**EXERCISE GOAL**
Write the entries out again. Each one must match exactly.

[Source records]
-- Opening Marker --

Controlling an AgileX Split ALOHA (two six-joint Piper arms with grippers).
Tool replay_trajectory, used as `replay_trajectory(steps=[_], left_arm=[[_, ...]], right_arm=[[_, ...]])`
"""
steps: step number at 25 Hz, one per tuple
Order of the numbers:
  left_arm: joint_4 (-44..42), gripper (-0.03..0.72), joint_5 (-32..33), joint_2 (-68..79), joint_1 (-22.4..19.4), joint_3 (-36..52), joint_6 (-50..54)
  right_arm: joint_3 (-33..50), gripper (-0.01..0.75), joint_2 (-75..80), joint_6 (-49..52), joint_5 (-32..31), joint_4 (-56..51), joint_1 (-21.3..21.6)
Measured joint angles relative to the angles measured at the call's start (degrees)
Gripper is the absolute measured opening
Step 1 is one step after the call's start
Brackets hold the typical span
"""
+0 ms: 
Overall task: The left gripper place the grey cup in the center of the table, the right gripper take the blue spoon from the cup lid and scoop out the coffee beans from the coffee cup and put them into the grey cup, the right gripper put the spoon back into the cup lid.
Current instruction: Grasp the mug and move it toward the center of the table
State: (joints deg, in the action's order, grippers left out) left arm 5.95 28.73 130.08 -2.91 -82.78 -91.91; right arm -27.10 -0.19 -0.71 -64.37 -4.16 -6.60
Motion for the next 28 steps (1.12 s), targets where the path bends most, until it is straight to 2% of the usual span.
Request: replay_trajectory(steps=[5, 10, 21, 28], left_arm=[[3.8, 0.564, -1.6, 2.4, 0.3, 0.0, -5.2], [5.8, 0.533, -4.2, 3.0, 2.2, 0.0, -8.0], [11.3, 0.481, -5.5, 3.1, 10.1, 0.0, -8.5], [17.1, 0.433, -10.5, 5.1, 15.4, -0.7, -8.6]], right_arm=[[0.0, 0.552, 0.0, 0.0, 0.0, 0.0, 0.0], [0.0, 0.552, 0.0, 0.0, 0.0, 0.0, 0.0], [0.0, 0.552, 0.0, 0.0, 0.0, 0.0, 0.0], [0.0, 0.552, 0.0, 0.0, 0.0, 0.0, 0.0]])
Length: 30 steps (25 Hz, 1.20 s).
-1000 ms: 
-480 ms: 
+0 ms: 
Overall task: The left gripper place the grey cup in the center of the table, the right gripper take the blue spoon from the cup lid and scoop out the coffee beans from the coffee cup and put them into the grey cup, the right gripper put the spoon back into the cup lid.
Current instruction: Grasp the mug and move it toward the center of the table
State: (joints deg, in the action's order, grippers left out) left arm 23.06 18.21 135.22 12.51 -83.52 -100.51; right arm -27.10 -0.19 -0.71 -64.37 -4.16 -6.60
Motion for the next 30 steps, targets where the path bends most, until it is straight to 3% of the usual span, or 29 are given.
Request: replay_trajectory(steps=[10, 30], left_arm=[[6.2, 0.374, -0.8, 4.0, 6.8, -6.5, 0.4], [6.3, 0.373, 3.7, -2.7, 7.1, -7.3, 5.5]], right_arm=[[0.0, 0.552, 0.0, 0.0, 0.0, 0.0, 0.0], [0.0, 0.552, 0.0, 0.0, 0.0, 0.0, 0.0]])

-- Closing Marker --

**SOLUTION**
Controlling an AgileX Split ALOHA (two six-joint Piper arms with grippers).
Tool replay_trajectory, used as `replay_trajectory(steps=[_], left_arm=[[_, ...]], right_arm=[[_, ...]])`
"""
steps: step number at 25 Hz, one per tuple
Order of the numbers:
  left_arm: joint_4 (-44..42), gripper (-0.03..0.72), joint_5 (-32..33), joint_2 (-68..79), joint_1 (-22.4..19.4), joint_3 (-36..52), joint_6 (-50..54)
  right_arm: joint_3 (-33..50), gripper (-0.01..0.75), joint_2 (-75..80), joint_6 (-49..52), joint_5 (-32..31), joint_4 (-56..51), joint_1 (-21.3..21.6)
Measured joint angles relative to the angles measured at the call's start (degrees)
Gripper is the absolute measured opening
Step 1 is one step after the call's start
Brackets hold the typical span
"""
+0 ms: 
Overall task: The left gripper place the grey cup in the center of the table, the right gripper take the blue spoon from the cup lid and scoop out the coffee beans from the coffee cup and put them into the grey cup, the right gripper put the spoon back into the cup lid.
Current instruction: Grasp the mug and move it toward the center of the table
State: (joints deg, in the action's order, grippers left out) left arm 5.95 28.73 130.08 -2.91 -82.78 -91.91; right arm -27.10 -0.19 -0.71 -64.37 -4.16 -6.60
Motion for the next 28 steps (1.12 s), targets where the path bends most, until it is straight to 2% of the usual span.
Request: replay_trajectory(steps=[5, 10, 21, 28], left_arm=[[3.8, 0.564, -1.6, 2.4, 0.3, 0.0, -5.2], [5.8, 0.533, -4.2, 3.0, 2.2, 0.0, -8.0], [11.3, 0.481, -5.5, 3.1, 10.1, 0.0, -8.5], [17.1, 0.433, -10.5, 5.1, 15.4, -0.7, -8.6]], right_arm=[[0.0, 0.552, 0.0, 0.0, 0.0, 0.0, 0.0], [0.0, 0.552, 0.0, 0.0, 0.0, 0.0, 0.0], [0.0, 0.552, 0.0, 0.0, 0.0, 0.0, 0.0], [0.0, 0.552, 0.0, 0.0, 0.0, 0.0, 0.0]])
Length: 30 steps (25 Hz, 1.20 s).
-1000 ms: 
-480 ms: 
+0 ms: 
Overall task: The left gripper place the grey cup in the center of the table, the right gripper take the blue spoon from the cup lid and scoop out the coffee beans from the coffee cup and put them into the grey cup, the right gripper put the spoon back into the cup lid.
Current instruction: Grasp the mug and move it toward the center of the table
State: (joints deg, in the action's order, grippers left out) left arm 23.06 18.21 135.22 12.51 -83.52 -100.51; right arm -27.10 -0.19 -0.71 -64.37 -4.16 -6.60
Motion for the next 30 steps, targets where the path bends most, until it is straight to 3% of the usual span, or 29 are given.
Request: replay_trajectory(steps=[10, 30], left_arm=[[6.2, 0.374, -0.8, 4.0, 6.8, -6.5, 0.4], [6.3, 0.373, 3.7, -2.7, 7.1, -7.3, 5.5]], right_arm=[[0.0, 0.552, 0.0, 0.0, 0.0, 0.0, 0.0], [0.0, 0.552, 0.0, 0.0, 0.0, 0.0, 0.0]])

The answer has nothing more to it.